### EXERCISE AIM
Exact retyping of the data: please keep every word and drop each picture.

### DATA PROVIDED
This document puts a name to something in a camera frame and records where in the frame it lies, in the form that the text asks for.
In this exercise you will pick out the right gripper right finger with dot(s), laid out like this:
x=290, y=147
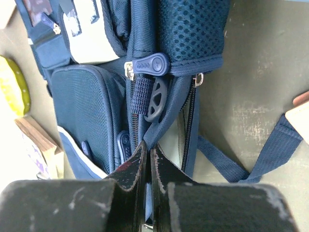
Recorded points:
x=181, y=204

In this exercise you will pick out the green polka dot plate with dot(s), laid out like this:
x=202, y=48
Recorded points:
x=14, y=87

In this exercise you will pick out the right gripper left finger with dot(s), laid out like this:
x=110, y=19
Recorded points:
x=112, y=204

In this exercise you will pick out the navy blue student backpack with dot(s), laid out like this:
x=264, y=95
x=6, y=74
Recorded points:
x=121, y=72

### TASK ANSWER
This document puts a name to something in a camera frame and records where in the frame it lies, in the form that the text asks for.
In this exercise you will pick out the right gripper right finger with dot(s), laid out like this:
x=290, y=147
Recorded points:
x=181, y=204

In this exercise you will pick out the green polka dot plate with dot(s), laid out like this:
x=202, y=48
Recorded points:
x=14, y=87

In this exercise you will pick out the right gripper left finger with dot(s), laid out like this:
x=110, y=19
Recorded points:
x=112, y=204

In this exercise you will pick out the navy blue student backpack with dot(s), laid out like this:
x=264, y=95
x=6, y=74
Recorded points:
x=121, y=72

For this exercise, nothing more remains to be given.